[imgcontainer] [img:tempuratwo.jpg] [source]Daily Yonder[/source]
Theo Suel pulls out the finished product, perfectly fried chicken. Theo is part of a crew from Hostyn, Texas, that comes each year to nearby Cistern to help with the picnic at the Sts. Cyril and Methodius Catholic Church. We saw the same recipe used by the Hostyn boys at a noted tempura restaurant in Tokyo.
We went to a restaurant in Tokyo recommended in the guide book. The specialty was tempura.
The place was one room. You sat at a bar in front of the chef. He would dip the fish or onion or whatever in flour, then iced water then in flour again. And then he would chopstick the snowy concoction into hot oil. It was delicious.
Last week we went to a church picnic in Cistern, Texas. The chefs behind the Sts. Cyril and Methodius Catholic Church were cooking chicken. They would take their seasoned chicken, dredge it through flour, then dip it in iced water, then back through the flour.
Then, by hand (no chopsticks in Cistern), the guys would drop the chicken into hot oil (350 degrees) for 15 minutes. They called it fried chicken.
[imgcontainer] [img:tempuraone.jpg] [source]Daily Yonder[/source]

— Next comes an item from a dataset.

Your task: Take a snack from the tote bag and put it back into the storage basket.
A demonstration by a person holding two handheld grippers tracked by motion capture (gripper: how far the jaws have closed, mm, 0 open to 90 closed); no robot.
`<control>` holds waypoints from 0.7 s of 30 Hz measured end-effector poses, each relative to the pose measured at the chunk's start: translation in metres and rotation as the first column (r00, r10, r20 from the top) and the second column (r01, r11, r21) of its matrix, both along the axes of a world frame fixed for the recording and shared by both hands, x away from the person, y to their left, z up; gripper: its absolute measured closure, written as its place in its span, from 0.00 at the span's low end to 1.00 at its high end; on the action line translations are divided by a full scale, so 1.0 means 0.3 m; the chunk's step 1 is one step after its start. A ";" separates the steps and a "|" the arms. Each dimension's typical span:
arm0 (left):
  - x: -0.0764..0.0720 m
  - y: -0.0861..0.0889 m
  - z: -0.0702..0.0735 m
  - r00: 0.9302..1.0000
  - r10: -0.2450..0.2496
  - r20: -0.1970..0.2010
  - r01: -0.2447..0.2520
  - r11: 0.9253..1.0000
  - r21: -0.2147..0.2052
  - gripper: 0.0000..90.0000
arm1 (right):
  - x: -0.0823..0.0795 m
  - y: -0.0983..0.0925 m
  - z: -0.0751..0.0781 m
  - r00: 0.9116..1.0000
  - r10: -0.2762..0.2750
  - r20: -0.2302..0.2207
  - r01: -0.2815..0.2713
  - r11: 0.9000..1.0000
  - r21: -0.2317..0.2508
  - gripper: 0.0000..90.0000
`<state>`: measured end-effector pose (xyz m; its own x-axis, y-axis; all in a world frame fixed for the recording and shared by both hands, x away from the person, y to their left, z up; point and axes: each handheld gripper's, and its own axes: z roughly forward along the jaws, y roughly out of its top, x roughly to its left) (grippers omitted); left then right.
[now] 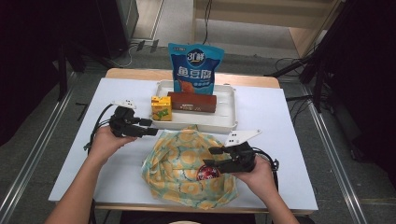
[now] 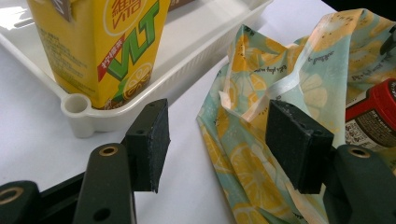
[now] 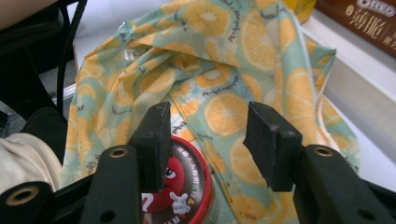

The chicken is spiced, rolled in flour, then drenched in iced water, then tossed in the flour again. Only then is the chicken dropped into 350 degree oil for 15 minutes.
We called it country tempura.
It was good, and a lot closer to home than downtown Tokyo.
The chicken cooks came from the church in nearby Hostyn. The church in Cistern used to share a preacher with Hostyn and so the chicken fryers from Hostyn always pitch in when Cistern holds a festival, Patrick Janda told us.
That’s how things work in Fayette County.
So, remember the recipe. Whether you are in Tokyo or Cistern it goes like this: Flour, iced water, flour, hot oil.